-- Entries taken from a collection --
□ □ □ □ □ □ □
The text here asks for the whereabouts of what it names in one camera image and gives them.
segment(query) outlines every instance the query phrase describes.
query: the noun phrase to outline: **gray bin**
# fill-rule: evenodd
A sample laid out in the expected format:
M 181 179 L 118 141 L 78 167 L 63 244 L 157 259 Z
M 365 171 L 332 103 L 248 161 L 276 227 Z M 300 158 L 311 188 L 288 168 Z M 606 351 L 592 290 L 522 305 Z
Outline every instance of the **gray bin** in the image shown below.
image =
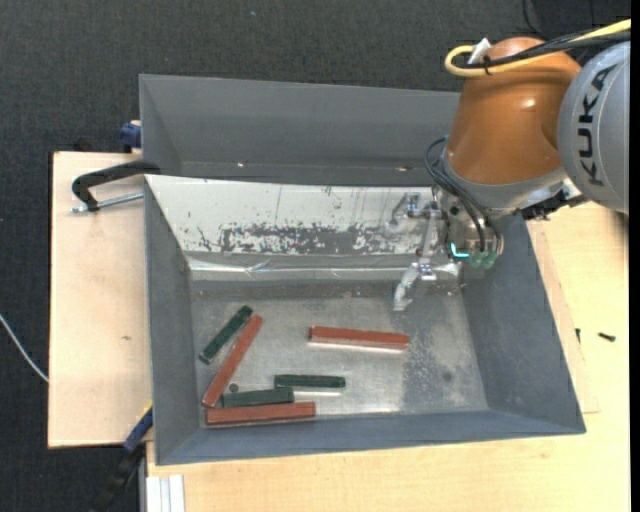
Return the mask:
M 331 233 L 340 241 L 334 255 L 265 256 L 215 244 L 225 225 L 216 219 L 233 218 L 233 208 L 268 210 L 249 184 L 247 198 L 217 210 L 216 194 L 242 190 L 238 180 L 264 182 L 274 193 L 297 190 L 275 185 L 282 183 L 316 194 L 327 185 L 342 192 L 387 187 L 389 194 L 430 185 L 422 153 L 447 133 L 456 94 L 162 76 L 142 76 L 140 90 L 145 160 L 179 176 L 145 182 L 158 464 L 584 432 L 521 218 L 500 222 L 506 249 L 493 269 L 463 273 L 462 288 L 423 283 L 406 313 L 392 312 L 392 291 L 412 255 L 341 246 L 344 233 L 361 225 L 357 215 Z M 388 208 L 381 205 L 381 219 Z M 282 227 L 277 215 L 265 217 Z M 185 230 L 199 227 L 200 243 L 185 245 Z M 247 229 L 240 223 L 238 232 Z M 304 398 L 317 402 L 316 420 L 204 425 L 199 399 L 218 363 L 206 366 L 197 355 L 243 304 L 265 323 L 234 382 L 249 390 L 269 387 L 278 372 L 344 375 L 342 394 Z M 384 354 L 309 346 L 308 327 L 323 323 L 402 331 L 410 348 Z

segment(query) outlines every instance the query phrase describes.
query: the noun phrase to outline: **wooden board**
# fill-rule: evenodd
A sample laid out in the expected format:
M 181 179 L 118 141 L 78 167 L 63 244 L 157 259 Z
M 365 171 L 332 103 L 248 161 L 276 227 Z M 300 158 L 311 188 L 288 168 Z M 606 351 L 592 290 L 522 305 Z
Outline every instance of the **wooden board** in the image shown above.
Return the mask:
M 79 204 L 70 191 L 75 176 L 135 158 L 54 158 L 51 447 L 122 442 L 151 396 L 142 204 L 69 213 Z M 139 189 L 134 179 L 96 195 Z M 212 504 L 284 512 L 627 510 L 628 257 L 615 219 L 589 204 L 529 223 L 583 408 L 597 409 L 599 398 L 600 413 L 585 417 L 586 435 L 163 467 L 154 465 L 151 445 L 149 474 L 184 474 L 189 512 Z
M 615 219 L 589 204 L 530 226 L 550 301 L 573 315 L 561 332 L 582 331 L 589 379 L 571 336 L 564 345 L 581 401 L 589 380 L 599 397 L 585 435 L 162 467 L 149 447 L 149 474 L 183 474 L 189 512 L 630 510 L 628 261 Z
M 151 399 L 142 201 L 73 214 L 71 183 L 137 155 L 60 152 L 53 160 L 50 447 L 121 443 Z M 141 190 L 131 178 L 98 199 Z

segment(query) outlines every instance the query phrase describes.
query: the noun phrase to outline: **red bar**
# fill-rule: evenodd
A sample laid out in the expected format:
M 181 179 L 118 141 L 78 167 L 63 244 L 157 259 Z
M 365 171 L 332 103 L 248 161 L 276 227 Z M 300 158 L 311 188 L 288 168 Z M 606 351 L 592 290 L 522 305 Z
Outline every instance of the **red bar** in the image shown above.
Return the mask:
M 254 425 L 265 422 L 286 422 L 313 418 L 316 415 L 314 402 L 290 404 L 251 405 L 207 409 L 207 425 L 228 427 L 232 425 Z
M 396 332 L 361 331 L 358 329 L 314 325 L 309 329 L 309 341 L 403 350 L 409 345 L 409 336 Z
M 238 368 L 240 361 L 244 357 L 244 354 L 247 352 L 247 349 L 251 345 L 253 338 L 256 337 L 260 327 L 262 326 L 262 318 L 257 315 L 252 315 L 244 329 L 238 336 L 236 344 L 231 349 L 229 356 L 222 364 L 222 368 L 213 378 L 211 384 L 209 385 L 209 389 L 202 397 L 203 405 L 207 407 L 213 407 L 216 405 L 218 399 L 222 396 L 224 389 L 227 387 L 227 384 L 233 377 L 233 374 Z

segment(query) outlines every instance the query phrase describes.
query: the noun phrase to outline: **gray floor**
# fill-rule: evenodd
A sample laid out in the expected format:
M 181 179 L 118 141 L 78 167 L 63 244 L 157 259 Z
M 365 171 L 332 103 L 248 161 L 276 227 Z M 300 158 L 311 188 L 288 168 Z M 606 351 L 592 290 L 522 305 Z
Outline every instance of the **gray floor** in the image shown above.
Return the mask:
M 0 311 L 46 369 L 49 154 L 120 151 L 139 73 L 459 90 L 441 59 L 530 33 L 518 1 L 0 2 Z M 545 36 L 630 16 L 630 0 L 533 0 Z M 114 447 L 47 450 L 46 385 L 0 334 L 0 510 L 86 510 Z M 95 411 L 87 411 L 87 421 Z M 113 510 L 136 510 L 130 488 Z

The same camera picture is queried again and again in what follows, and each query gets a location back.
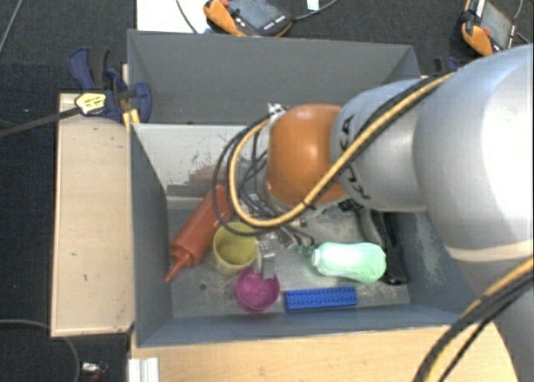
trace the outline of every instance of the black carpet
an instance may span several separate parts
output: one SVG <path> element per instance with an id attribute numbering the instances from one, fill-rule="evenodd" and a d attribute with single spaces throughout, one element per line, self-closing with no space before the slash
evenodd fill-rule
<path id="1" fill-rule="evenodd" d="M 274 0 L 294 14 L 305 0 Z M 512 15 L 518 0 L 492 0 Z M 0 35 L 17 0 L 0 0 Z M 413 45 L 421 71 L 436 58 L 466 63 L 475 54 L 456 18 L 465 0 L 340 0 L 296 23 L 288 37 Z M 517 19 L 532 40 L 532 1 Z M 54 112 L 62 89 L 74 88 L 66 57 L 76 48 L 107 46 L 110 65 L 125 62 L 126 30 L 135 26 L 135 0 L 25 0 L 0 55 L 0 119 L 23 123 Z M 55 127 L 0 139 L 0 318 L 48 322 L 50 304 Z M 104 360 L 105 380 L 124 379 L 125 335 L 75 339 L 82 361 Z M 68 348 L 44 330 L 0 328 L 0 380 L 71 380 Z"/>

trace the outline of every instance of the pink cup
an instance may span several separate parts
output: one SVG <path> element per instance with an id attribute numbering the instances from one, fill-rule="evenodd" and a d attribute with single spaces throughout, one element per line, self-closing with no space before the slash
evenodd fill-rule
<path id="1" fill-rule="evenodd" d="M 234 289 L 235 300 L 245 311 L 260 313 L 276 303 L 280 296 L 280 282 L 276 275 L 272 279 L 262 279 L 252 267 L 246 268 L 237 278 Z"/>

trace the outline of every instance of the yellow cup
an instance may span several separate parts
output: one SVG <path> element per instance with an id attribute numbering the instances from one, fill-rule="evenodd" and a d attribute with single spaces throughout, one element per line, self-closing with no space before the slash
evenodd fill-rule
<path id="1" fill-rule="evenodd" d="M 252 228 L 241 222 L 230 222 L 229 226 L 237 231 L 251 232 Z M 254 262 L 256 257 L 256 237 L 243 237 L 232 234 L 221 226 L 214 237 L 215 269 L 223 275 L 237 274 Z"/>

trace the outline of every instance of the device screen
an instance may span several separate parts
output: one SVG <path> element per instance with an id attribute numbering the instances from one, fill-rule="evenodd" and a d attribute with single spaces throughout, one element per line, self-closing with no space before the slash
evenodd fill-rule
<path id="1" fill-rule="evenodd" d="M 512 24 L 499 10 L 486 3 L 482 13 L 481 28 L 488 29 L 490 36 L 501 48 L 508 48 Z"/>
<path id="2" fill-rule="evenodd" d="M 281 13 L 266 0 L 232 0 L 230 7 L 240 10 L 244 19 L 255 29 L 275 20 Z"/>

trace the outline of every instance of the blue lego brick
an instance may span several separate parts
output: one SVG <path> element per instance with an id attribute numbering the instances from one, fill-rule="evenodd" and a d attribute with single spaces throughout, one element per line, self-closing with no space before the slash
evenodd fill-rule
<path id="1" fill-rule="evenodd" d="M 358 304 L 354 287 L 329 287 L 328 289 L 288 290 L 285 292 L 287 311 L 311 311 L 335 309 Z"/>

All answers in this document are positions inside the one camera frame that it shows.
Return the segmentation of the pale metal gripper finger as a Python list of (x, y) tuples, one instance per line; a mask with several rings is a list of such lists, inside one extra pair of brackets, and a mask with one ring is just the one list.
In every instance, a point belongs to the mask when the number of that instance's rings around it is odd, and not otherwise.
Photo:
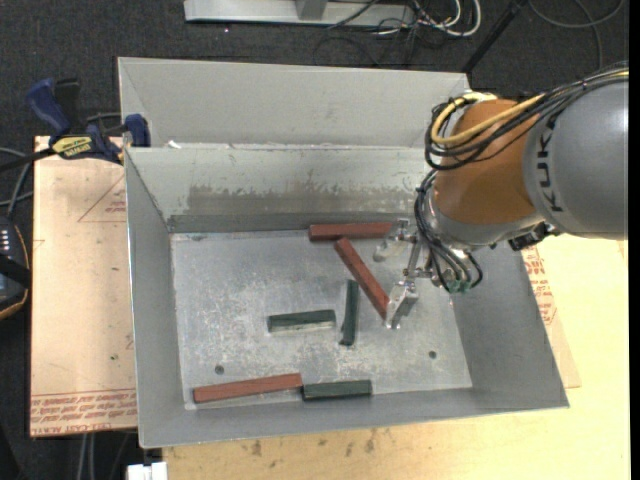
□ □ □ □ □ □ □
-- Exercise directions --
Report the number of lines above containing the string "board" as your sole answer.

-- Solution to this task --
2